GD104-15 Economic Principles of Global Sustainable Development

Department
Global Sustainable Development
Level
Undergraduate Level 1
Module leader
Marta Guerriero
Credit value
15
Assessment
60% coursework, 40% exam
Study location
University of Warwick main campus, Coventry
Introductory description

This module aims to introduce students to some of the key economic concepts and perspectives related to global sustainable development. In particular, by adopting problem-based learning as a teaching and learning model, it examines the relationship between Economics and Public Policy in sustainable development, and the ways in which economists address real-world dilemmas linked to sustainable development.

Module web page

Module aims

This module aims to introduce students to some of the key economic concepts and perspectives related to global sustainable development. In particular, by adopting problem-based learning as a teaching and learning model, it examines the relationship between Economics and Public Policy in sustainable development, and the ways in which economists address real-world dilemmas linked to sustainable development.

Outline syllabus

This is an indicative module outline only to give an indication of the sort of topics that may be covered. Actual sessions held may differ.

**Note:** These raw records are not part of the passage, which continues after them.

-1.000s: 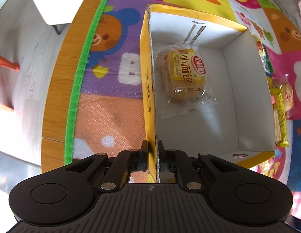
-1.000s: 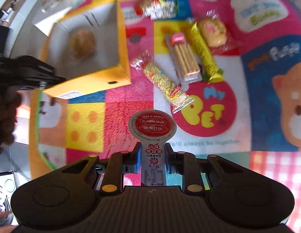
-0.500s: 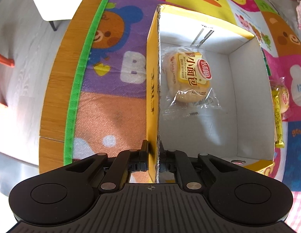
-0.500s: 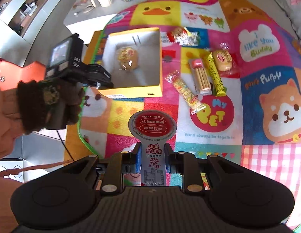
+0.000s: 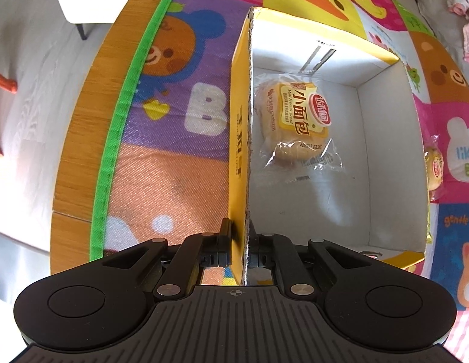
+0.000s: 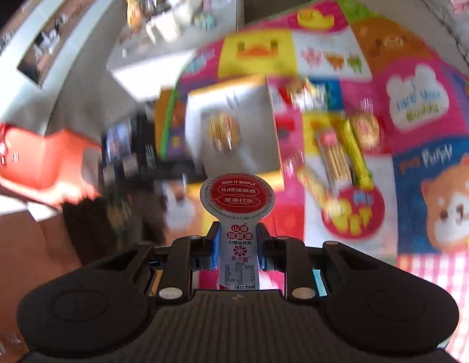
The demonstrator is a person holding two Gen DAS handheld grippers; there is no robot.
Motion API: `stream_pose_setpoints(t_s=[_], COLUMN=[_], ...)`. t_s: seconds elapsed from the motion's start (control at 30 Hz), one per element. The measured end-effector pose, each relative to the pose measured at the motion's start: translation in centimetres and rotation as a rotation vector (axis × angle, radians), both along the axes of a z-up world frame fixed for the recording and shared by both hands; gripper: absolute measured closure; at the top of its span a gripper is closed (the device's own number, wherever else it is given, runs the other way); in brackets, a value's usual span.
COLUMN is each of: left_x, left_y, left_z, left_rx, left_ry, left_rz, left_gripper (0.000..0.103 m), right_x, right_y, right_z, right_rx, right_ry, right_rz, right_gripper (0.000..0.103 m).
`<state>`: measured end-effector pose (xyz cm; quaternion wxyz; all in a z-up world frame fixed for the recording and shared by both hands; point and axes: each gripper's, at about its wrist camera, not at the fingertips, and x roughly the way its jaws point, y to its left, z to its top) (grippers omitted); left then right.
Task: Organize objects
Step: 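Place the lollipop candy beside the bun in the box, open right tool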
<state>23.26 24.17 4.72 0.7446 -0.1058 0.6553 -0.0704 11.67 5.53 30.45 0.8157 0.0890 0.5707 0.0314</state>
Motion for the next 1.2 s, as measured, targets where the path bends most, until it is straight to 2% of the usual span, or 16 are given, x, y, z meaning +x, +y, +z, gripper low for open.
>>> stream_pose_setpoints(t_s=[0.1, 0.17, 0.2, 0.27, 0.3, 0.4, 0.57, 0.73, 0.8, 0.87, 0.97, 1.0, 1.1, 1.2], left_x=[0.4, 0.6, 0.7, 1.0, 1.0, 0.9, 0.4, 0.1, 0.2, 0.1, -0.5, -0.7, -1.0, -1.0], left_y=[-0.1, -0.3, -0.3, -0.3, -0.3, -0.3, -1.4, -2.1, -2.3, -2.5, -2.7, -2.8, -3.3, -3.5], left_z=[0.2, 0.3, 0.3, 0.5, 0.5, 0.5, 0.8, 1.0, 0.9, 1.0, 1.5, 1.6, 1.8, 1.7], left_rx=[0.014, 0.024, 0.025, 0.025, 0.024, 0.029, 0.067, 0.113, 0.118, 0.128, 0.145, 0.151, 0.178, 0.181], left_ry=[-0.005, -0.009, -0.011, -0.018, -0.022, -0.024, -0.057, -0.084, -0.083, -0.097, -0.134, -0.148, -0.180, -0.191], left_rz=[-0.011, -0.019, -0.020, -0.014, -0.009, -0.002, -0.060, -0.094, -0.089, -0.094, -0.128, -0.142, -0.178, -0.147], left_gripper=[0.094, 0.094, 0.094, 0.094, 0.091, 0.092, 0.093, 0.094, 0.094, 0.095, 0.095, 0.095, 0.095, 0.095], right_x=[2.1, 3.0, 3.1, 2.8, 2.3, 0.7, -2.2, -2.6, -1.8, -0.1, 4.1, 6.0, 11.9, 17.9], right_y=[0.2, 0.5, 0.4, 0.2, 0.1, -0.7, -3.8, -7.4, -8.7, -10.4, -12.9, -13.4, -13.0, -11.4], right_z=[1.1, 0.7, 0.2, -1.1, -1.9, -4.4, -8.1, -9.9, -10.5, -11.3, -12.8, -13.5, -15.7, -18.2], right_rx=[0.007, -0.017, -0.014, -0.003, -0.006, -0.039, -0.082, -0.108, -0.106, -0.091, 0.045, 0.054, 0.000, -0.057], right_ry=[-0.130, -0.137, -0.123, -0.077, -0.051, 0.037, 0.156, 0.188, 0.184, 0.176, 0.128, 0.107, 0.029, -0.038], right_rz=[-0.038, -0.037, -0.038, -0.031, -0.026, -0.027, -0.063, -0.074, -0.059, -0.060, -0.108, -0.109, -0.038, 0.074], right_gripper=[0.080, 0.073, 0.070, 0.070, 0.069, 0.064, 0.063, 0.052, 0.052, 0.049, 0.045, 0.042, 0.042, 0.040])
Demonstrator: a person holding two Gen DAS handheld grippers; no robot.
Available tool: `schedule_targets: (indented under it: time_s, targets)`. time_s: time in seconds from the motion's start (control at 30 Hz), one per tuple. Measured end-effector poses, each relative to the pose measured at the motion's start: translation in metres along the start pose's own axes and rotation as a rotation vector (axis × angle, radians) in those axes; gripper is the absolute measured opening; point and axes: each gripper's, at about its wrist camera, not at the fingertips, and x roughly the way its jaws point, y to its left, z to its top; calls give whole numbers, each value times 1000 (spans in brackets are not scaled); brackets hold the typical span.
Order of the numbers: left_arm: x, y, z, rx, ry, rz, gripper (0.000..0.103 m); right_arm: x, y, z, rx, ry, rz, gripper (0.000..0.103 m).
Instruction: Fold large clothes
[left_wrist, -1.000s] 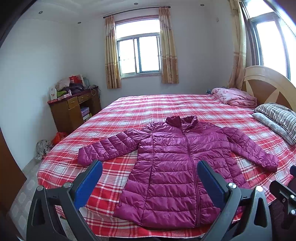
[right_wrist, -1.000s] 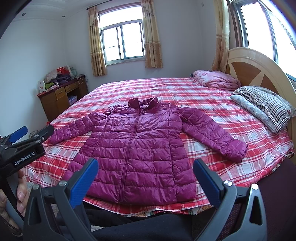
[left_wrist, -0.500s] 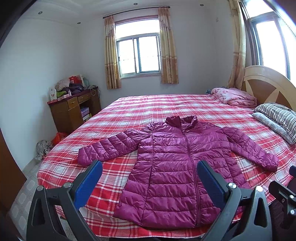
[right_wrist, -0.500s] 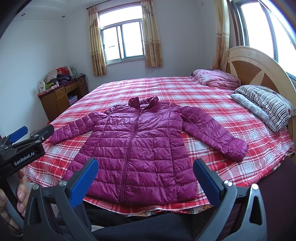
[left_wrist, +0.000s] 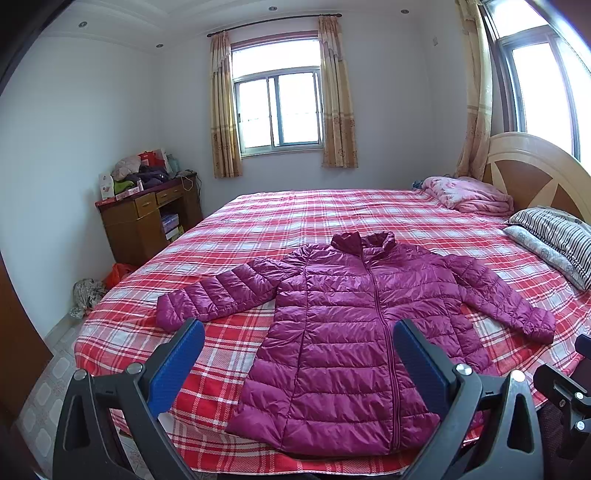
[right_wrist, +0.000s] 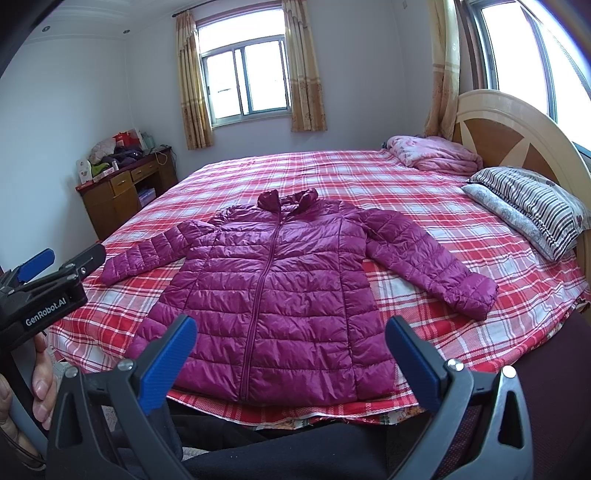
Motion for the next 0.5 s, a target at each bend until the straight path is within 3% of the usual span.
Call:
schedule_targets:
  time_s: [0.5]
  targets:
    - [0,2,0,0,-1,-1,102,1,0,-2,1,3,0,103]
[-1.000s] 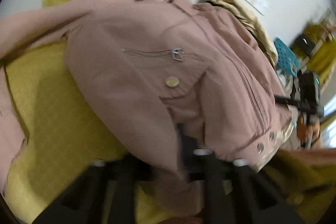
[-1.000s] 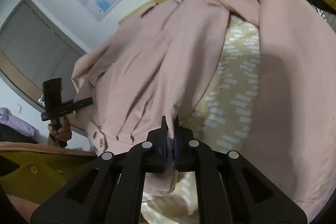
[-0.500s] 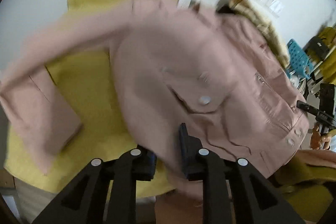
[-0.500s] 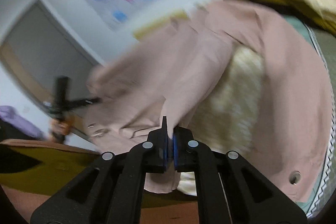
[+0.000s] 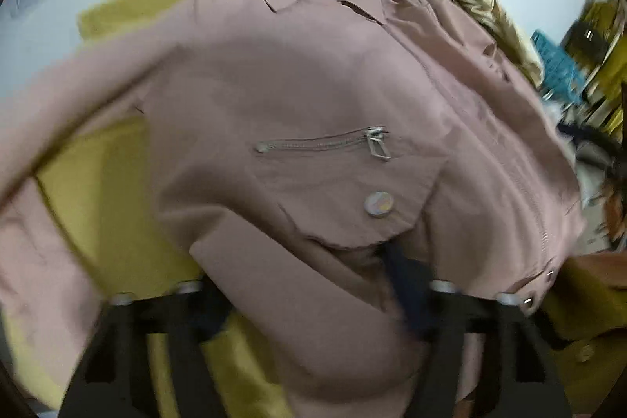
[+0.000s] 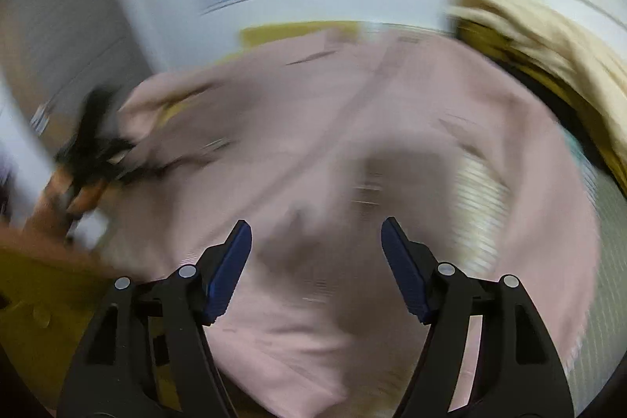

An Introduction to Global Sustainable Development in Economics

  • How Do Economists Measure Sustainable Development?

The 'Fundamental' Determinants of Economic Development: Geography vs. Institutions

Economic Development, Poverty and the Environment

The Economic Case for Sustainable Development Intervention: Market Failure

  • Externalities. Human Capital Investment
  • The 'Tragedy of the Commons'. Environmental Quality
  • Risk and Uncertainty. Land Productivity
  • Asymmetric Information. Access to Credit

The Economic Case for Sustainable Development Intervention: Governance Failure

  • The Principal-Agent Approach to Governance
Learning outcomes

By the end of the module, students should be able to:

  • Apply fundamental economic principles and techniques to the analysis of global sustainable development problems and describe how economic activity relates to social and environmental development
  • Understand the basic measures of economic development, criticise these methods, and discuss the advantages and disadvantages of alternative frameworks to measure sustainable economic progress
  • Understand some of the most important economic cases for sustainable development policy intervention, such as theories of externalities, theories of ethics and efficiency, game theoretical explanations of collective outcomes, theories of property rights and decision-making under risk and uncertainty
  • Interpret abstract economic models and apply basic quantitative information about global sustainability towards explaining and evaluating policy design
  • Demonstrate an ability to undertake independent learning and research.
Indicative reading list
  • Acemoglu, D. and Robinson, J. (2012) Why Nations Fail: The Origins of Power, Prosperity, and Poverty. Profile Books.
  • Banerjee, A.V. and Duflo, E. (2011) Poor Economics. Penguin Books.
  • Hanley, N., Shrogen, J. and White, B. (2013). Introduction to Environmental Economics, Oxford University Press.
  • Jackson, T. (2011) Prosperity without Growth: Economics for a Finite Planet, Routledge.
  • Ostrom, E. (2012) Understanding Institutional Diversity.
  • Sachs, J.D. (2015). The Age of Sustainable Development, Columbia University Press.
  • Stern, N. (2006) Stern Review: The Economics of Climate Change.
  • Todaro, M.P. and Smith, S.C. (2015). Economic Development, Pearson.
    Additional journal articles and resources will be made available on the Moodie site.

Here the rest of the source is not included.